Work item: Please copy each line of the listing that includes the string "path".

Provided material:
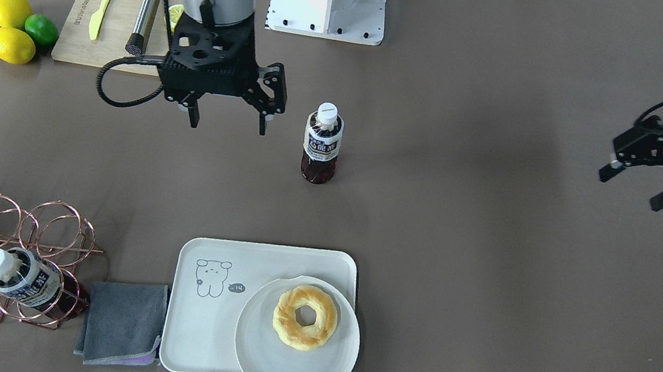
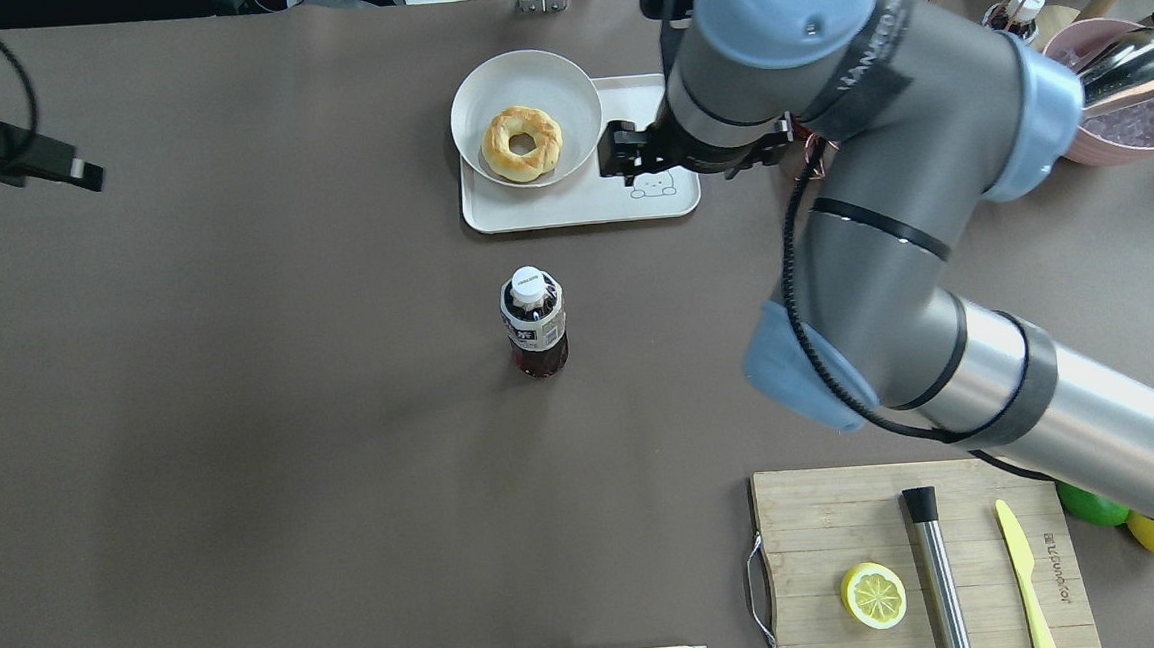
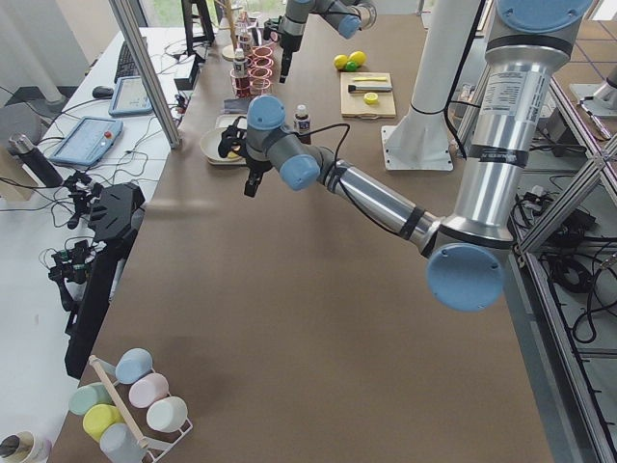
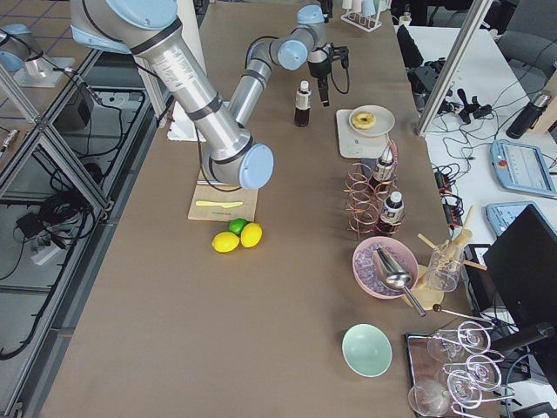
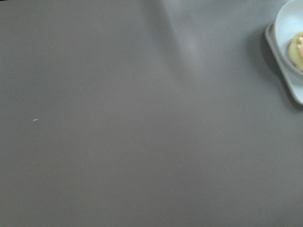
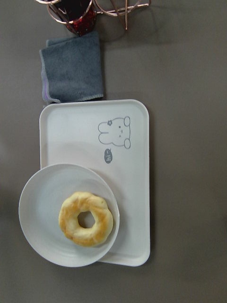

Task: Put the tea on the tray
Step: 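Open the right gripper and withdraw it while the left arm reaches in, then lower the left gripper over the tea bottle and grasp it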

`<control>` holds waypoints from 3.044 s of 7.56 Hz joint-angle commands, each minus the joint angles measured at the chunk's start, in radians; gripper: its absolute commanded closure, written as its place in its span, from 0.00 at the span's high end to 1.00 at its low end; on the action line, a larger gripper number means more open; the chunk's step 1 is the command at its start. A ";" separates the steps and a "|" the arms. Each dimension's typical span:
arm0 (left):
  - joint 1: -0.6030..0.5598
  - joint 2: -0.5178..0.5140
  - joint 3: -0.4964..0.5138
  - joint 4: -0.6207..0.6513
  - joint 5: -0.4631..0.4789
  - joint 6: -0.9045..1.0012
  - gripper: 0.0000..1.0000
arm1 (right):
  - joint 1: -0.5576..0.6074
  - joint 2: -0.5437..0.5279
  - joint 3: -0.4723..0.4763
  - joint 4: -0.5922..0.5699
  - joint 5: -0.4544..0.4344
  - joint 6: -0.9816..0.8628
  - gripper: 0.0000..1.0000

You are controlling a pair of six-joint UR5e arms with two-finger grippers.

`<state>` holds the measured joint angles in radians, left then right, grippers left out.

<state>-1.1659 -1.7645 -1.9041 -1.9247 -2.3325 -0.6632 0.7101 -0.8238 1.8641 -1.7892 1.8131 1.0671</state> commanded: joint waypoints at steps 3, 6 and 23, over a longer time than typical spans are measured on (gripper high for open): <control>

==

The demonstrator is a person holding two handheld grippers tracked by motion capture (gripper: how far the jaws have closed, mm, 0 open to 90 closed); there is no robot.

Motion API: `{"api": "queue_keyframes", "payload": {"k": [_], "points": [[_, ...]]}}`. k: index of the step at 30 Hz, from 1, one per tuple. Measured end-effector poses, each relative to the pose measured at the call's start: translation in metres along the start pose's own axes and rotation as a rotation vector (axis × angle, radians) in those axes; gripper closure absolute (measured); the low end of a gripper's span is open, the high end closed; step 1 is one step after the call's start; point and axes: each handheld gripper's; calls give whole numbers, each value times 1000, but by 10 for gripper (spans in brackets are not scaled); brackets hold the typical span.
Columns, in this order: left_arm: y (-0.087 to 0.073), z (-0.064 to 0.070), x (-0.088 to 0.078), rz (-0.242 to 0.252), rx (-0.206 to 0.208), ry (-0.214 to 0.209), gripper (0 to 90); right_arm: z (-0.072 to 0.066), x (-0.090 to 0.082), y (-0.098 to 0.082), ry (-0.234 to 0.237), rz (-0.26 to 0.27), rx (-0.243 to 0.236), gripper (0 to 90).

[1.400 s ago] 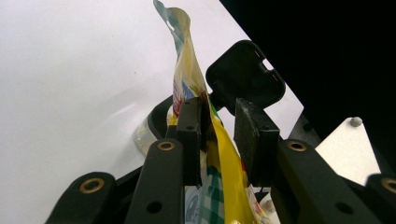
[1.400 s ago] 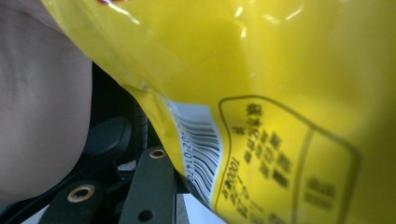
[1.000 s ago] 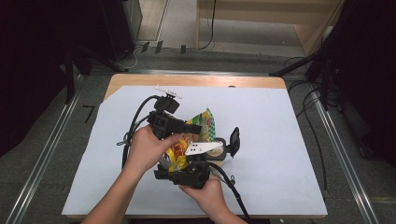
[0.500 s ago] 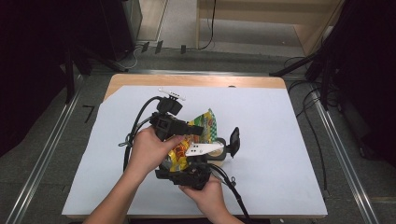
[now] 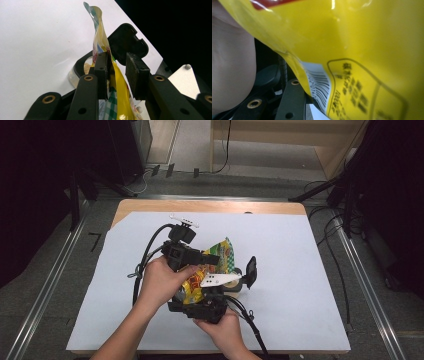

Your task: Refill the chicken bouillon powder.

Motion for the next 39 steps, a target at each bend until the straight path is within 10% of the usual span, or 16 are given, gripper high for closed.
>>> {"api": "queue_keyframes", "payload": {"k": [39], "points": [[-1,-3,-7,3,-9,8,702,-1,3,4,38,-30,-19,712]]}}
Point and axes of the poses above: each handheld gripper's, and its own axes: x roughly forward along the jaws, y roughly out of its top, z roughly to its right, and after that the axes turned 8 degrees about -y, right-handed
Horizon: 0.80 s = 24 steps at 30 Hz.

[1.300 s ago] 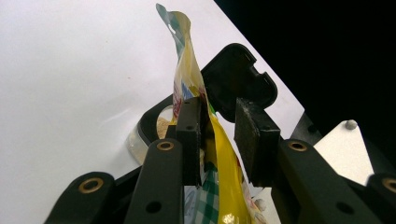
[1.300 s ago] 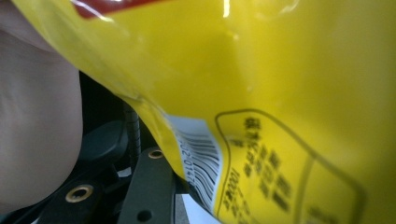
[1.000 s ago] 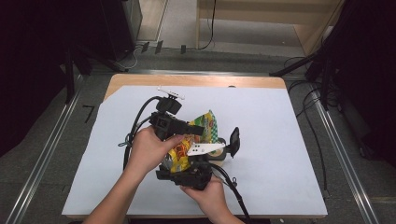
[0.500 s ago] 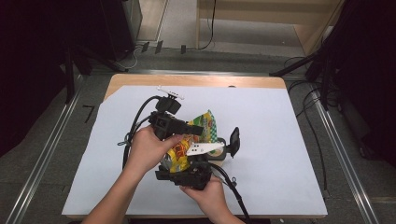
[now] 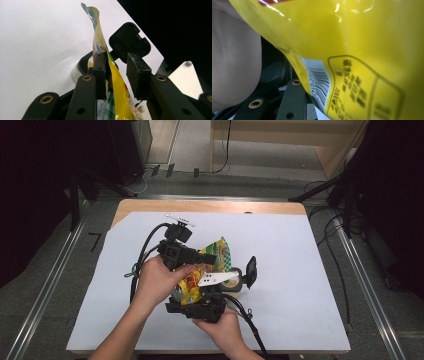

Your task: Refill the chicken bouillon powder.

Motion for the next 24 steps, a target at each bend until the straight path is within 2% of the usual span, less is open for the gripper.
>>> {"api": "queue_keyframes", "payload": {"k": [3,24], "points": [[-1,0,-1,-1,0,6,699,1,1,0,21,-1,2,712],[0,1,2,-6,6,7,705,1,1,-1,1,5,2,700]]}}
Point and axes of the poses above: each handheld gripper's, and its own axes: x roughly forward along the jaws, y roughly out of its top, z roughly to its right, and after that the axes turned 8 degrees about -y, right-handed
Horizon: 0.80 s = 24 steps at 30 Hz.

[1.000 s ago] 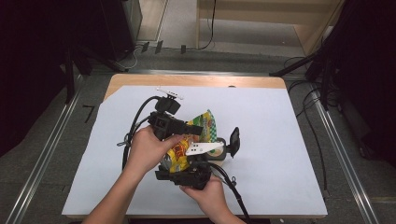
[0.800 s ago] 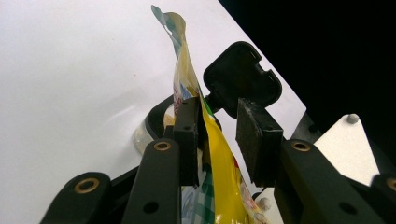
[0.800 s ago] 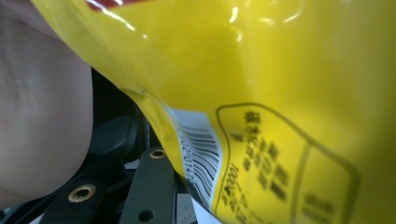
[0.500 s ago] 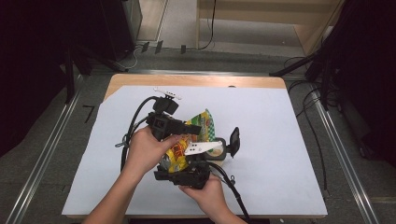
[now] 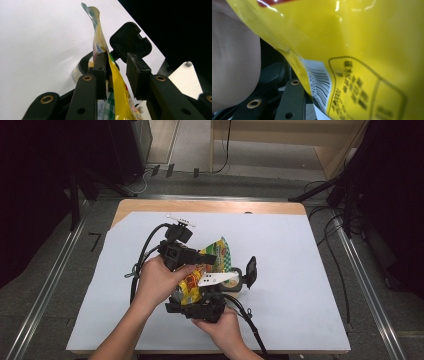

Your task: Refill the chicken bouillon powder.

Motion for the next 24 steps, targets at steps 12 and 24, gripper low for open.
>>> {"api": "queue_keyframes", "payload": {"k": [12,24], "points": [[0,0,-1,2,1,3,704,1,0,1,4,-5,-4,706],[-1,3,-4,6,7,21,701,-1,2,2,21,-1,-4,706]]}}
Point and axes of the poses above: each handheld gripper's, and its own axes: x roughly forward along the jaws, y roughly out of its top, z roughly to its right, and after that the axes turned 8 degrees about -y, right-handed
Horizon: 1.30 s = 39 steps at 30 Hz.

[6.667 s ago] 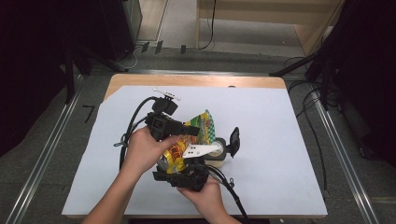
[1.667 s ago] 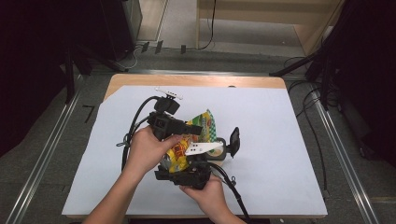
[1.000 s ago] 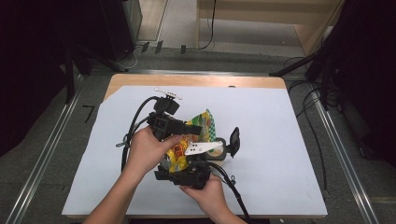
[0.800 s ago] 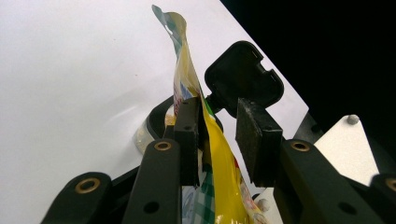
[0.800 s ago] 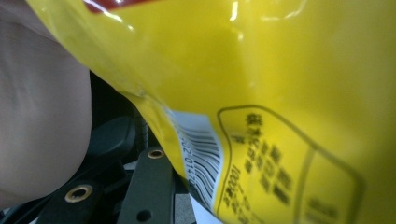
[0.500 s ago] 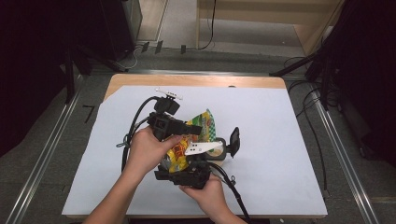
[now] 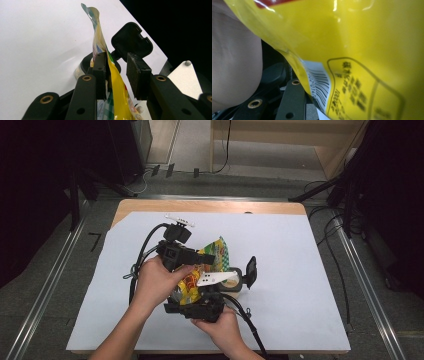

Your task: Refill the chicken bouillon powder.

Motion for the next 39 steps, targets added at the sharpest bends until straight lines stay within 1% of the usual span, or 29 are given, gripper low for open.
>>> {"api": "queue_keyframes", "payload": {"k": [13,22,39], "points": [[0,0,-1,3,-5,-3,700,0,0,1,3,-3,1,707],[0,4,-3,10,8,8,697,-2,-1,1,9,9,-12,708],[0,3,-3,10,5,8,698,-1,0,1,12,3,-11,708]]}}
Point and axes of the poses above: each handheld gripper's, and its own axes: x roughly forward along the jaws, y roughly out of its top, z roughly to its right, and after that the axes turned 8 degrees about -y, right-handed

Output below:
Motion for the next 39 steps, a target at each bend until the straight path is within 10% of the usual span, or 16 are given, gripper high for closed.
Motion for the next 24 steps, a target at each bend until the straight path is within 2% of the usual span, less is open for the gripper.

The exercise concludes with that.